The results of what happens when you mess around with Anissina's "Have fun with body-switching"-kun every day of your life - well, so long as the king is entertained, perhaps Gunter has no qualms about switching around with Gwendal once in a while.
Screencap 2
Wolfram: Yuuri, if you're unwilling to do the orgy party, those fangirls will NEVER let us off even when we're driven to our graves. Conrart: Heika, you must reconsider our current situation. Gunter: I agree with heika, you two. I mean, it's not an orgy party without Gwendal. Of course heika won't agree to this. Yuuri: ;o;
Screencap 3
Shouri: You thinking what I'm thinking? Conrart: Yep. It's time for us big brothers to play matchmaker. Yuuri & Wolfram: *offscreen sneeze*
Ah nothing quite like the after-effects of 29 hours of videogaming... Lord von Karbikov: ...These video-games are amazing, much better than little-sister's "floating-circle-eats-and-gets-eaten-by-fake-ghosts-kun".
SC2v6:
Conrad: I can't believe I'm saying this... but, Wolfram that is actually a WONDERFUL rendition of Yuri you've created. It looks just like him, well, in cardboard. Murata: This really will fool Gwendel when you put it in Yuri's office... Wolfram: Who said anything about that?! I'm going to use this to divert kidnapping attempts in the courtyard. Yozak: ...It *is* in 2d, you realize... Gunter: And this IS in 2d animation YOU realize...? Yozak: Touche, they don't call you a genius teacher for nothing.
SC3vWhatever:
Yuri, off-screen: And our final contestants for best implicating smirk comes down to Conrad Weller and Shori Shibuya... Stay tuned as we announce the winners after this next commercial break. Shinou and Ulrich, in front of their TV: NOOOO! TToTT I wanna know NOW!
Comments 18
The point of the game was to copy the expression of the person in front of your without really seeing or knowing what they were doing.
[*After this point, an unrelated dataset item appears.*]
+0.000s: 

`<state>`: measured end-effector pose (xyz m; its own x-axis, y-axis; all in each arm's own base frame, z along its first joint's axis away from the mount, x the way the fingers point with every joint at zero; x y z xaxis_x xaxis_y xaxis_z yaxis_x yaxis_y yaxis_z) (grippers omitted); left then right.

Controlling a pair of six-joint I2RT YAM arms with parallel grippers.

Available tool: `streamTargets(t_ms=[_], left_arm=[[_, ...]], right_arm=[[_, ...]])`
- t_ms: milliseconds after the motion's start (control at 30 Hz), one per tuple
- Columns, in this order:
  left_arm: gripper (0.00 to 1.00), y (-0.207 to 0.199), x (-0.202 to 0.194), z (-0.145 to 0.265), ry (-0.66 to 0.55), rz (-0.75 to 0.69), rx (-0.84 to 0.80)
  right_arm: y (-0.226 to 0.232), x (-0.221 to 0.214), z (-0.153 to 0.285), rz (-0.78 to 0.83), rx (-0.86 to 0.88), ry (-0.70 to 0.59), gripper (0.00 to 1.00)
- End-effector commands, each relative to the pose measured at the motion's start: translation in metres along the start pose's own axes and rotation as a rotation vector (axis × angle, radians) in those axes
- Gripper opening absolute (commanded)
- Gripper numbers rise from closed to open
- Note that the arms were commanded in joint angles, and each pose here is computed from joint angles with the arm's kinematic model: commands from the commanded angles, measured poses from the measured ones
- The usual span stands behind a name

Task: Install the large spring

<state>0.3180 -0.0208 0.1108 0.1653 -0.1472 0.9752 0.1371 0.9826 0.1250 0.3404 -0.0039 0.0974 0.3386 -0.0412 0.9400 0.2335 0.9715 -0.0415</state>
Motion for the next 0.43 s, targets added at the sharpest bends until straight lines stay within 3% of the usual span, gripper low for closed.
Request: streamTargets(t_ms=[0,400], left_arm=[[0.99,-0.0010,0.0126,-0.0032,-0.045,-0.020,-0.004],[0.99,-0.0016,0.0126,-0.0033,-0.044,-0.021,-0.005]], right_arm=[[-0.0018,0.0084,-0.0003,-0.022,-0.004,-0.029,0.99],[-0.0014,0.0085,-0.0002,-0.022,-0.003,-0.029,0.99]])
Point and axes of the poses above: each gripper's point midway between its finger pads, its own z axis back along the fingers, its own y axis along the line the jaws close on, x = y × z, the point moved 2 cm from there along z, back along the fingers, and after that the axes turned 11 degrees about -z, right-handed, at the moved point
But Gunter wasn't listening.
Sc1 v2
Gunter = ESP fail.
Sc2 v1
Wolfram: You have to agree to this seiyuu event, Yuuri! It's our one chance to get back our ratings!
Sc2 v2
Yozak and Gunter knew that it was only a matter of time before this "meeting" turned into something more appropriate for their meeting place.
Sc3
Shori: It's useful when I'm driving at night!
Conrad: *nods in agreement*
Yuuri: *off screen* You don't even own a car. D:
I'm sorry, I ttly phail this week.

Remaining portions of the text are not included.